## Required action
Write out all the data again, exactly as shown.

• • • • •

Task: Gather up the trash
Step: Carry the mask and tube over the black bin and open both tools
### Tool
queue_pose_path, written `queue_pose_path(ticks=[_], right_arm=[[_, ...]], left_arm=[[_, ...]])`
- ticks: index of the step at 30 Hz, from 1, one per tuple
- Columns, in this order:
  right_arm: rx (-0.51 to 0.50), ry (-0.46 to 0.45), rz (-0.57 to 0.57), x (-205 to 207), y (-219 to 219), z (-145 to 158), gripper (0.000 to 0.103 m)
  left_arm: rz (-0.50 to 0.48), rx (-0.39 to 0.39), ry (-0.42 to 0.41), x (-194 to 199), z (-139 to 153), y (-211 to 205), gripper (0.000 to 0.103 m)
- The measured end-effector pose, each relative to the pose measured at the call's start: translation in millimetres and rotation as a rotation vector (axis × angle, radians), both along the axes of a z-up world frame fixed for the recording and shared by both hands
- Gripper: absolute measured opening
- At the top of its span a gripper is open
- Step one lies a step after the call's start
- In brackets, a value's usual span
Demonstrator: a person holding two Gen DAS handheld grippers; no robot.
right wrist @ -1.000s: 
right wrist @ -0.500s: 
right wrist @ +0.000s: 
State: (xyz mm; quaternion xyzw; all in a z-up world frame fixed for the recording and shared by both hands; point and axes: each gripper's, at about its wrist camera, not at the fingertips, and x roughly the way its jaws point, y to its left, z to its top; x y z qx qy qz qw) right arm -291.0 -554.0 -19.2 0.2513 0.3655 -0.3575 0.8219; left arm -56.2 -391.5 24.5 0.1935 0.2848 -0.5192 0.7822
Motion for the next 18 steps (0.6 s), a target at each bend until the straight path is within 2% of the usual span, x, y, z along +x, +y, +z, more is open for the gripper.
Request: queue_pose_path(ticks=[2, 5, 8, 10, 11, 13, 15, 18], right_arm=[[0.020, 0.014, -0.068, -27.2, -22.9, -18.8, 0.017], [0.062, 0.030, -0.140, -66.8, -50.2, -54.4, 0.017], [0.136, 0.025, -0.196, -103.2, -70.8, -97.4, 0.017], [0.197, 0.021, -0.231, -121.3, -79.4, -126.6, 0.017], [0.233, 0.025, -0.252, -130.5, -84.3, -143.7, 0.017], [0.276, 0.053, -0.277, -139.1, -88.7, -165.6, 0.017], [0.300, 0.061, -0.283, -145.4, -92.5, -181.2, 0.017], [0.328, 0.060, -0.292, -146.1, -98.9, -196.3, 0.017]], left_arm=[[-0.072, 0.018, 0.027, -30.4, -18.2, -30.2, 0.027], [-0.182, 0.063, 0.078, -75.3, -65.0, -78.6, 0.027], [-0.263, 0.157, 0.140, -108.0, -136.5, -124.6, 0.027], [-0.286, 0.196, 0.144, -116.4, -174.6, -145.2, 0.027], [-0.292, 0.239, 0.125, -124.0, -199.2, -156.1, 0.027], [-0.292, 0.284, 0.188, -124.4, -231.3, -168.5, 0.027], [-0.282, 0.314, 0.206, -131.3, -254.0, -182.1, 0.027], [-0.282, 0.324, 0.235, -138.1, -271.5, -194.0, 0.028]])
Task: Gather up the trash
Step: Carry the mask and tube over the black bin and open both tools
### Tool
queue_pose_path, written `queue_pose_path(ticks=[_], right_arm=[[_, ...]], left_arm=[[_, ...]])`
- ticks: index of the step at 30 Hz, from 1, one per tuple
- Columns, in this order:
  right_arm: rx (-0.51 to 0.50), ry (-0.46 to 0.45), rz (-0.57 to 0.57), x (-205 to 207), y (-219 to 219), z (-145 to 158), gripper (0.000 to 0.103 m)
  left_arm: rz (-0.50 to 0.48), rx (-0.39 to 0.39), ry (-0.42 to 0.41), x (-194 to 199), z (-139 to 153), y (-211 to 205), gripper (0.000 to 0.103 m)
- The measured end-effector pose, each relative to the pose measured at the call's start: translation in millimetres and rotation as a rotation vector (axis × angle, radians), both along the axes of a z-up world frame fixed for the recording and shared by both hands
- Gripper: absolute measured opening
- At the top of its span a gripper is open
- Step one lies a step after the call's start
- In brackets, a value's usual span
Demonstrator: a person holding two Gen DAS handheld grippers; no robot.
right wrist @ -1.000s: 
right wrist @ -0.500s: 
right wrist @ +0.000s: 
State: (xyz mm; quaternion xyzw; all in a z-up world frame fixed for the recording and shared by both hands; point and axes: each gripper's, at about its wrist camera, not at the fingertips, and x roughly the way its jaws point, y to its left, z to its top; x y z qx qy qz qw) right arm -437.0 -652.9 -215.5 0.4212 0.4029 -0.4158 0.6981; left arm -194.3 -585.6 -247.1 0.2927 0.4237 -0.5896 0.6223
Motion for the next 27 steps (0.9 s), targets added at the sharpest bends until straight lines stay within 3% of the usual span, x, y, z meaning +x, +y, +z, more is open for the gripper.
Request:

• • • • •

## Answer space
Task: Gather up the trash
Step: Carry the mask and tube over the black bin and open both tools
### Tool
queue_pose_path, written `queue_pose_path(ticks=[_], right_arm=[[_, ...]], left_arm=[[_, ...]])`
- ticks: index of the step at 30 Hz, from 1, one per tuple
- Columns, in this order:
  right_arm: rx (-0.51 to 0.50), ry (-0.46 to 0.45), rz (-0.57 to 0.57), x (-205 to 207), y (-219 to 219), z (-145 to 158), gripper (0.000 to 0.103 m)
  left_arm: rz (-0.50 to 0.48), rx (-0.39 to 0.39), ry (-0.42 to 0.41), x (-194 to 199), z (-139 to 153), y (-211 to 205), gripper (0.000 to 0.103 m)
- The measured end-effector pose, each relative to the pose measured at the call's start: translation in millimetres and rotation as a rotation vector (axis × angle, radians), both along the axes of a z-up world frame fixed for the recording and shared by both hands
- Gripper: absolute measured opening
- At the top of its span a gripper is open
- Step one lies a step after the call's start
- In brackets, a value's usual span
Demonstrator: a person holding two Gen DAS handheld grippers; no robot.
right wrist @ -1.000s: 
right wrist @ -0.500s: 
right wrist @ +0.000s: 
State: (xyz mm; quaternion xyzw; all in a z-up world frame fixed for the recording and shared by both hands; point and axes: each gripper's, at about its wrist camera, not at the fingertips, and x roughly the way its jaws point, y to its left, z to its top; x y z qx qy qz qw) right arm -291.0 -554.0 -19.2 0.2513 0.3655 -0.3575 0.8219; left arm -56.2 -391.5 24.5 0.1935 0.2848 -0.5192 0.7822
Motion for the next 18 steps (0.6 s), a target at each bend until the straight path is within 2% of the usual span, x, y, z along +x, +y, +z, more is open for the gripper.
Request: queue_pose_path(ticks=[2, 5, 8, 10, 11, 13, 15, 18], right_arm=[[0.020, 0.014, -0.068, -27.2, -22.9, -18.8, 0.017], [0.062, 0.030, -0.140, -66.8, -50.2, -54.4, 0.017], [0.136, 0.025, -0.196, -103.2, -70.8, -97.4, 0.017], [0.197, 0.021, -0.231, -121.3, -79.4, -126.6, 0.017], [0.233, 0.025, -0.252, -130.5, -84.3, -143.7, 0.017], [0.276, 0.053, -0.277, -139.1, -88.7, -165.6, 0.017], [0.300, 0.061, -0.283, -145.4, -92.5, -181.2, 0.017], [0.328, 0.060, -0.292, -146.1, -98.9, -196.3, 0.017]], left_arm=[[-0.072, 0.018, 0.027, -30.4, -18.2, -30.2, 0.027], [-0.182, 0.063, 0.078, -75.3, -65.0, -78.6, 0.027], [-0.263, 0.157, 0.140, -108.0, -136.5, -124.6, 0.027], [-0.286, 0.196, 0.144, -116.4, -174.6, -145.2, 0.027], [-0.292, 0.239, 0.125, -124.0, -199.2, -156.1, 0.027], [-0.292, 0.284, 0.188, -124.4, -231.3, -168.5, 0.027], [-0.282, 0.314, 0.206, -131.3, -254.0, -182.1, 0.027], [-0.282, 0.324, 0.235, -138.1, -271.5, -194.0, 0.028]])
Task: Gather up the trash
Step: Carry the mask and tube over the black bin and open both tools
### Tool
queue_pose_path, written `queue_pose_path(ticks=[_], right_arm=[[_, ...]], left_arm=[[_, ...]])`
- ticks: index of the step at 30 Hz, from 1, one per tuple
- Columns, in this order:
  right_arm: rx (-0.51 to 0.50), ry (-0.46 to 0.45), rz (-0.57 to 0.57), x (-205 to 207), y (-219 to 219), z (-145 to 158), gripper (0.000 to 0.103 m)
  left_arm: rz (-0.50 to 0.48), rx (-0.39 to 0.39), ry (-0.42 to 0.41), x (-194 to 199), z (-139 to 153), y (-211 to 205), gripper (0.000 to 0.103 m)
- The measured end-effector pose, each relative to the pose measured at the call's start: translation in millimetres and rotation as a rotation vector (axis × angle, radians), both along the axes of a z-up world frame fixed for the recording and shared by both hands
- Gripper: absolute measured opening
- At the top of its span a gripper is open
- Step one lies a step after the call's start
- In brackets, a value's usual span
Demonstrator: a person holding two Gen DAS handheld grippers; no robot.
right wrist @ -1.000s: 
right wrist @ -0.500s: 
right wrist @ +0.000s: 
State: (xyz mm; quaternion xyzw; all in a z-up world frame fixed for the recording and shared by both hands; point and axes: each gripper's, at about its wrist camera, not at the fingertips, and x roughly the way its jaws point, y to its left, z to its top; x y z qx qy qz qw) right arm -437.0 -652.9 -215.5 0.4212 0.4029 -0.4158 0.6981; left arm -194.3 -585.6 -247.1 0.2927 0.4237 -0.5896 0.6223
Motion for the next 27 steps (0.9 s), targets added at the sharpest bends until straight lines stay within 3% of the usual span, x, y, z meaning +x, +y, +z, more is open for the gripper.
Request:

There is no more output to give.